== Segment start ==
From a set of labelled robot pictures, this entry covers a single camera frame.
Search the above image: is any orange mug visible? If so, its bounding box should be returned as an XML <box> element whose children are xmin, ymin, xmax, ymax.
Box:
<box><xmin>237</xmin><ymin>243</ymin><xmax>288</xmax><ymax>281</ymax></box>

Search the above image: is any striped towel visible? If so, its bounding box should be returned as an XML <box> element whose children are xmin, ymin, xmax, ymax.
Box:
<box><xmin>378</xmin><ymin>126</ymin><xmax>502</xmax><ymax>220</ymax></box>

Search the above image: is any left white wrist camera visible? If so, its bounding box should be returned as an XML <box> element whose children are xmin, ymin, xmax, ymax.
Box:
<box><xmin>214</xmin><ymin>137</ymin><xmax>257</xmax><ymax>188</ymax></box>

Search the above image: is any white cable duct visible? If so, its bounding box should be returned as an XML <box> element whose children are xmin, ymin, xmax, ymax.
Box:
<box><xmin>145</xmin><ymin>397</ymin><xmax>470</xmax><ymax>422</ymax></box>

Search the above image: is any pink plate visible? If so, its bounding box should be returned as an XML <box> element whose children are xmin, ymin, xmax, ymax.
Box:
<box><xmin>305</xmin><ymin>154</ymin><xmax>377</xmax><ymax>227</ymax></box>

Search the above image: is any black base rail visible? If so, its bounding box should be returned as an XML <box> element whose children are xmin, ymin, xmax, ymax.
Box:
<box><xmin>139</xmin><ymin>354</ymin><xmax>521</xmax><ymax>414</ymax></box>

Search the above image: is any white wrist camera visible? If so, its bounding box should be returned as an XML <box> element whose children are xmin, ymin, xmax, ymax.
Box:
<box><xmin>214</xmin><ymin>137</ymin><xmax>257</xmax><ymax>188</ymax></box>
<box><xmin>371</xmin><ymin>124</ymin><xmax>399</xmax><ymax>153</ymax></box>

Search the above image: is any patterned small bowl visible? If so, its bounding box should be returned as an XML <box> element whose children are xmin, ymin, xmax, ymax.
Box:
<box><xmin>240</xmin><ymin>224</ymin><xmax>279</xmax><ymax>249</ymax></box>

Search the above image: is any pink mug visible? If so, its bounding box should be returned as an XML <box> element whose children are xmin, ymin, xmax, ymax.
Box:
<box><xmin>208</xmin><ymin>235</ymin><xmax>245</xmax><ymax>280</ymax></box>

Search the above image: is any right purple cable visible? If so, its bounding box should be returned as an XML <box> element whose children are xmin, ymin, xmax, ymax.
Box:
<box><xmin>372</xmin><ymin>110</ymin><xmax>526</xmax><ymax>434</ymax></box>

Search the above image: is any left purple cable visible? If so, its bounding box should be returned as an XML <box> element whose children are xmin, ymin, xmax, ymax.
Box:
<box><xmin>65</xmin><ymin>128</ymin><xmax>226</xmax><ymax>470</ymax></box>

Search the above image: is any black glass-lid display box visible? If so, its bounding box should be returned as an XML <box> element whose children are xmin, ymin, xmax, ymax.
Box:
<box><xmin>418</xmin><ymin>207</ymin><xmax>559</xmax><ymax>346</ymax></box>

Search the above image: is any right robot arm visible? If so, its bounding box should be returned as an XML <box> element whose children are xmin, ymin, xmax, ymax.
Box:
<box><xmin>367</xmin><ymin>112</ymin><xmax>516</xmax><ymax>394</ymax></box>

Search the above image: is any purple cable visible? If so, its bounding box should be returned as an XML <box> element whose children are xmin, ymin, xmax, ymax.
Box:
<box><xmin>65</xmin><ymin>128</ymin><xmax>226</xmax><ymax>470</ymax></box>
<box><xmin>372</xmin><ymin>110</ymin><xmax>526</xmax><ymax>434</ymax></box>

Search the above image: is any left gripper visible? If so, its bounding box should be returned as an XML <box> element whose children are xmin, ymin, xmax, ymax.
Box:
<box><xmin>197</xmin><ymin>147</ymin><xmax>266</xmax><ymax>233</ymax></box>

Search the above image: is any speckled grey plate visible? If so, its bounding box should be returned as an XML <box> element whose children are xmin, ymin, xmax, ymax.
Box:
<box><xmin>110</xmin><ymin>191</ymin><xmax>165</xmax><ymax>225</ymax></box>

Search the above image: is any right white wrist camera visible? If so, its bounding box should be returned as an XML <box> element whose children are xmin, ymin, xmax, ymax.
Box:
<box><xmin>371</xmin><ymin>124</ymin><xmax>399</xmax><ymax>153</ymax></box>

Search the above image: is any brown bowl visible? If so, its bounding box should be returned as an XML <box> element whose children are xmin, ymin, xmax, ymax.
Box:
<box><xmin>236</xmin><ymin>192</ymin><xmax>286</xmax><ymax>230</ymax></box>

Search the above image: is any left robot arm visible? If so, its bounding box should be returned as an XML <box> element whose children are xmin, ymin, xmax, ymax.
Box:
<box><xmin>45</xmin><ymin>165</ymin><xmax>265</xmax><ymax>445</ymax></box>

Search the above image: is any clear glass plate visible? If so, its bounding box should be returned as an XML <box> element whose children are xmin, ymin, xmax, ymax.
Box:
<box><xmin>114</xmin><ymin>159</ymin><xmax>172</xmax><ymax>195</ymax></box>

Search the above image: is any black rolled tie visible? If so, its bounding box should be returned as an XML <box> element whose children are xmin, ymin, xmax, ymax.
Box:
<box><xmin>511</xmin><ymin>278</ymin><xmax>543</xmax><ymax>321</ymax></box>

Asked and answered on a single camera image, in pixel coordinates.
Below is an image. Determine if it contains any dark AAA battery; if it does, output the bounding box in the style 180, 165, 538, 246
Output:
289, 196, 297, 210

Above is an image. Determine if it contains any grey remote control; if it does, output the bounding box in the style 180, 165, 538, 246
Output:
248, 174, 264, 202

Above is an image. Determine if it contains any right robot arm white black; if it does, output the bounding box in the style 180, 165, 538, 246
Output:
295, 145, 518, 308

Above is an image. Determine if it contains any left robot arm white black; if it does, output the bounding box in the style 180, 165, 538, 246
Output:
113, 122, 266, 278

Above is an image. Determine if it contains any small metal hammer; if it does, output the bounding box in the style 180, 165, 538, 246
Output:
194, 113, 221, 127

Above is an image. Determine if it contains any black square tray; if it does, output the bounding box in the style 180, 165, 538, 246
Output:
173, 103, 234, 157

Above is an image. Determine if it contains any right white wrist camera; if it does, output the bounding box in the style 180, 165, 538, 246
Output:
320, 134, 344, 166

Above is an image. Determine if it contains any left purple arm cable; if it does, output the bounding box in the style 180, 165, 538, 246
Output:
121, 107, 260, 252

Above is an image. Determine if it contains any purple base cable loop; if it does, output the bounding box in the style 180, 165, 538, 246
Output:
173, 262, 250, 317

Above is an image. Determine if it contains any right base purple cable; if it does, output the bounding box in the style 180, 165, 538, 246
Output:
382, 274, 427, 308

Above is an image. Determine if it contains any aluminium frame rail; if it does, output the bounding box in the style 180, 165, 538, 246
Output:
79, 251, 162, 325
== Segment end ==
▸ **Assigned task**
Retype every entry exactly.

▸ **Solution for this task**
From a set of labelled robot pictures, this entry covers a single camera frame.
Search the above image: is any orange mug visible? If so, its bounding box should be returned as an XML <box> element whose children are xmin, ymin, xmax, ymax.
Box:
<box><xmin>237</xmin><ymin>243</ymin><xmax>288</xmax><ymax>281</ymax></box>

Search the above image: is any striped towel visible? If so, its bounding box should be returned as an XML <box> element whose children are xmin, ymin, xmax, ymax.
Box:
<box><xmin>378</xmin><ymin>126</ymin><xmax>502</xmax><ymax>220</ymax></box>

Search the above image: is any left white wrist camera visible? If so, its bounding box should be returned as an XML <box> element whose children are xmin, ymin, xmax, ymax.
Box:
<box><xmin>214</xmin><ymin>137</ymin><xmax>257</xmax><ymax>188</ymax></box>

Search the above image: is any white cable duct visible? If so, its bounding box should be returned as an XML <box> element whose children are xmin, ymin, xmax, ymax.
Box:
<box><xmin>145</xmin><ymin>397</ymin><xmax>470</xmax><ymax>422</ymax></box>

Search the above image: is any pink plate visible? If so, its bounding box should be returned as an XML <box> element whose children are xmin, ymin, xmax, ymax.
Box:
<box><xmin>305</xmin><ymin>154</ymin><xmax>377</xmax><ymax>227</ymax></box>

Search the above image: is any black base rail visible? If so, its bounding box should be returned as an XML <box> element whose children are xmin, ymin, xmax, ymax.
Box:
<box><xmin>139</xmin><ymin>354</ymin><xmax>521</xmax><ymax>414</ymax></box>

Search the above image: is any white wrist camera visible? If so, its bounding box should be returned as an XML <box> element whose children are xmin, ymin, xmax, ymax.
Box:
<box><xmin>214</xmin><ymin>137</ymin><xmax>257</xmax><ymax>188</ymax></box>
<box><xmin>371</xmin><ymin>124</ymin><xmax>399</xmax><ymax>153</ymax></box>

Search the above image: is any patterned small bowl visible? If so, its bounding box should be returned as an XML <box> element whose children are xmin, ymin, xmax, ymax.
Box:
<box><xmin>240</xmin><ymin>224</ymin><xmax>279</xmax><ymax>249</ymax></box>

Search the above image: is any pink mug visible? If so, its bounding box should be returned as an XML <box> element whose children are xmin, ymin, xmax, ymax.
Box:
<box><xmin>208</xmin><ymin>235</ymin><xmax>245</xmax><ymax>280</ymax></box>

Search the above image: is any right purple cable visible? If so, its bounding box should be returned as an XML <box> element whose children are xmin, ymin, xmax, ymax.
Box:
<box><xmin>372</xmin><ymin>110</ymin><xmax>526</xmax><ymax>434</ymax></box>

Search the above image: is any left purple cable visible? If so, its bounding box should be returned as an XML <box> element whose children are xmin, ymin, xmax, ymax.
Box:
<box><xmin>65</xmin><ymin>128</ymin><xmax>226</xmax><ymax>470</ymax></box>

Search the above image: is any black glass-lid display box visible? If so, its bounding box should be returned as an XML <box> element whose children are xmin, ymin, xmax, ymax.
Box:
<box><xmin>418</xmin><ymin>207</ymin><xmax>559</xmax><ymax>346</ymax></box>

Search the above image: is any right robot arm visible? If so, its bounding box should be returned as an XML <box> element whose children are xmin, ymin, xmax, ymax.
Box:
<box><xmin>367</xmin><ymin>112</ymin><xmax>516</xmax><ymax>394</ymax></box>

Search the above image: is any purple cable visible? If so, its bounding box should be returned as an XML <box> element whose children are xmin, ymin, xmax, ymax.
Box:
<box><xmin>65</xmin><ymin>128</ymin><xmax>226</xmax><ymax>470</ymax></box>
<box><xmin>372</xmin><ymin>110</ymin><xmax>526</xmax><ymax>434</ymax></box>

Search the above image: is any left gripper visible? If so, its bounding box should be returned as an XML <box> element whose children are xmin, ymin, xmax, ymax.
Box:
<box><xmin>197</xmin><ymin>147</ymin><xmax>266</xmax><ymax>233</ymax></box>

Search the above image: is any speckled grey plate visible? If so, its bounding box should be returned as an XML <box> element whose children are xmin, ymin, xmax, ymax.
Box:
<box><xmin>110</xmin><ymin>191</ymin><xmax>165</xmax><ymax>225</ymax></box>

Search the above image: is any right white wrist camera visible? If so, its bounding box should be returned as an XML <box> element whose children are xmin, ymin, xmax, ymax.
Box:
<box><xmin>371</xmin><ymin>124</ymin><xmax>399</xmax><ymax>153</ymax></box>

Search the above image: is any brown bowl visible? If so, its bounding box should be returned as an XML <box> element whose children are xmin, ymin, xmax, ymax.
Box:
<box><xmin>236</xmin><ymin>192</ymin><xmax>286</xmax><ymax>230</ymax></box>

Search the above image: is any left robot arm visible? If so, its bounding box should be returned as an XML <box> element whose children are xmin, ymin, xmax, ymax.
Box:
<box><xmin>45</xmin><ymin>165</ymin><xmax>265</xmax><ymax>445</ymax></box>

Search the above image: is any clear glass plate visible? If so, its bounding box should be returned as an XML <box> element whose children are xmin, ymin, xmax, ymax.
Box:
<box><xmin>114</xmin><ymin>159</ymin><xmax>172</xmax><ymax>195</ymax></box>

Search the above image: is any black rolled tie visible? If so, its bounding box should be returned as an XML <box> element whose children are xmin, ymin, xmax, ymax.
Box:
<box><xmin>511</xmin><ymin>278</ymin><xmax>543</xmax><ymax>321</ymax></box>

Asked and answered on a single camera image, in pixel coordinates.
Below is an image. Determine if it contains any dark AAA battery; if it does, output the bounding box in the style 180, 165, 538, 246
Output:
289, 196, 297, 210

Above is an image. Determine if it contains any grey remote control; if it does, output the bounding box in the style 180, 165, 538, 246
Output:
248, 174, 264, 202

Above is an image. Determine if it contains any right robot arm white black; if it does, output the bounding box in the style 180, 165, 538, 246
Output:
295, 145, 518, 308

Above is an image. Determine if it contains any left robot arm white black; if it does, output the bounding box in the style 180, 165, 538, 246
Output:
113, 122, 266, 278

Above is an image. Determine if it contains any small metal hammer; if it does, output the bounding box in the style 180, 165, 538, 246
Output:
194, 113, 221, 127

Above is an image. Determine if it contains any black square tray; if it does, output the bounding box in the style 180, 165, 538, 246
Output:
173, 103, 234, 157

Above is an image. Determine if it contains any right white wrist camera; if it does, output the bounding box in the style 180, 165, 538, 246
Output:
320, 134, 344, 166

Above is an image. Determine if it contains any left purple arm cable; if it does, output the bounding box in the style 180, 165, 538, 246
Output:
121, 107, 260, 252

Above is an image. Determine if it contains any purple base cable loop; if it does, output the bounding box in the style 180, 165, 538, 246
Output:
173, 262, 250, 317

Above is an image. Determine if it contains any right base purple cable; if it does, output the bounding box in the style 180, 165, 538, 246
Output:
382, 274, 427, 308

Above is an image. Determine if it contains any aluminium frame rail; if it does, output the bounding box in the style 180, 165, 538, 246
Output:
79, 251, 162, 325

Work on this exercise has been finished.